Lawyers are foolishly getting sucked into a discussion of whether lawyer blogs should be regulated as lawyer advertising and, if so, how. The latest example is an article in this morning’s Chicago Tribune that Lawyers Face Right to Blog.

The article provides a nice discussion on the ethics of blogging and possible restraints quoting lawyers from around the country, including myself. But rather than jump into such a discussion, why not just recognize that this discussion itself is nuts.

Blogs are just a different medium of communication. Lawyer communications take place in person or via mediums such as the phone, mail, fax, email, websites, and now blogs. We do not need separate ethics rules governing each medium of communication. The same rules apply when talking in person as on a blog.

Sure, many lawyers like to get into esoteric arguments splitting hairs as to the difference between different communication mediums. That’s just one of the many ways lawyers prove they left their common sense behind the second year of law school.

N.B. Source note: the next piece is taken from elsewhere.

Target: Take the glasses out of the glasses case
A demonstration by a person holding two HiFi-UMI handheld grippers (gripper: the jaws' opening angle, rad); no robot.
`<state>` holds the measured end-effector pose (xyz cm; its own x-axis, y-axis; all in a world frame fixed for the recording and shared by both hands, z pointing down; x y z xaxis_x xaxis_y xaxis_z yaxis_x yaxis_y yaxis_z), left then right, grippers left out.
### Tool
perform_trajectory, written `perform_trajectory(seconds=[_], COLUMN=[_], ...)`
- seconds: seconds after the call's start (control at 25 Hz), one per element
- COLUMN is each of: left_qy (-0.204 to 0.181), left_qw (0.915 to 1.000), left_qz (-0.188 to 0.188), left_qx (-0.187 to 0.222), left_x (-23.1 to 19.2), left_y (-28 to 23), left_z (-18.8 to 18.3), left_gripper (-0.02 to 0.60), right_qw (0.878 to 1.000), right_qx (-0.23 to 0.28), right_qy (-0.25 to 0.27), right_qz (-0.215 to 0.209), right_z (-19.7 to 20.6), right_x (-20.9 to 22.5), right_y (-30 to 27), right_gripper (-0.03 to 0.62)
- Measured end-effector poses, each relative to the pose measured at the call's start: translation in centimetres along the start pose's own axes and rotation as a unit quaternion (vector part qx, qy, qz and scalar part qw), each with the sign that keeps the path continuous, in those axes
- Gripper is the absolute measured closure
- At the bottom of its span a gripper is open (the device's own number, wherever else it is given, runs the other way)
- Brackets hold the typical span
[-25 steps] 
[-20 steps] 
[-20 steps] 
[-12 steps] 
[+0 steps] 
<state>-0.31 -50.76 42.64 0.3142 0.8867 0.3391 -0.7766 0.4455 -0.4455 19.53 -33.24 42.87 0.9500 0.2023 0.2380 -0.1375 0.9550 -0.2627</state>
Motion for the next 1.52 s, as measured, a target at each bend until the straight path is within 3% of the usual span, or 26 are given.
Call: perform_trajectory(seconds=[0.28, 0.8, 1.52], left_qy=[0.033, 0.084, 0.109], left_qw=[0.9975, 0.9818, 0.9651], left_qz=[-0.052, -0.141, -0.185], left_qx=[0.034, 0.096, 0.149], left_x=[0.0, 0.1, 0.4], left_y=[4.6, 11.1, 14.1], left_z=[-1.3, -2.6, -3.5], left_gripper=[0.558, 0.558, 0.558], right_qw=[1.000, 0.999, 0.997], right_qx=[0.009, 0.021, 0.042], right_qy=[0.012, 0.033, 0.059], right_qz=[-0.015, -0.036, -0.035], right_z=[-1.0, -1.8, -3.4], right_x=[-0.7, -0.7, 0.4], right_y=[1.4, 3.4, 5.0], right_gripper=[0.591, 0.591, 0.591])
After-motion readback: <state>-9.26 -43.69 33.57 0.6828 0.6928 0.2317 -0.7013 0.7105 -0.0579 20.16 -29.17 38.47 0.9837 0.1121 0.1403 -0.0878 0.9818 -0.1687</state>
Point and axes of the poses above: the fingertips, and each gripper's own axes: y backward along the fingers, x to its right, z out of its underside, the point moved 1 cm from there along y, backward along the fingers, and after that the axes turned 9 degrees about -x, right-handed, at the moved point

Put some things in perspective. I’m sure there were lawyers debating the ethics of using phones. Some lawyers used them when first invented and did a more effective job communicating with people. At the same time I’m sure there were other other lawyers debating the ethics and looking for their state’s ethics body to say yes, it’s okay to use the phone.

In 1996 when I put up a Web site to market my law firm, I loaded it chock full of helpful questions and answers for injury victims and their families. I worked with AOL to develop on line chats with lawyers and consumers.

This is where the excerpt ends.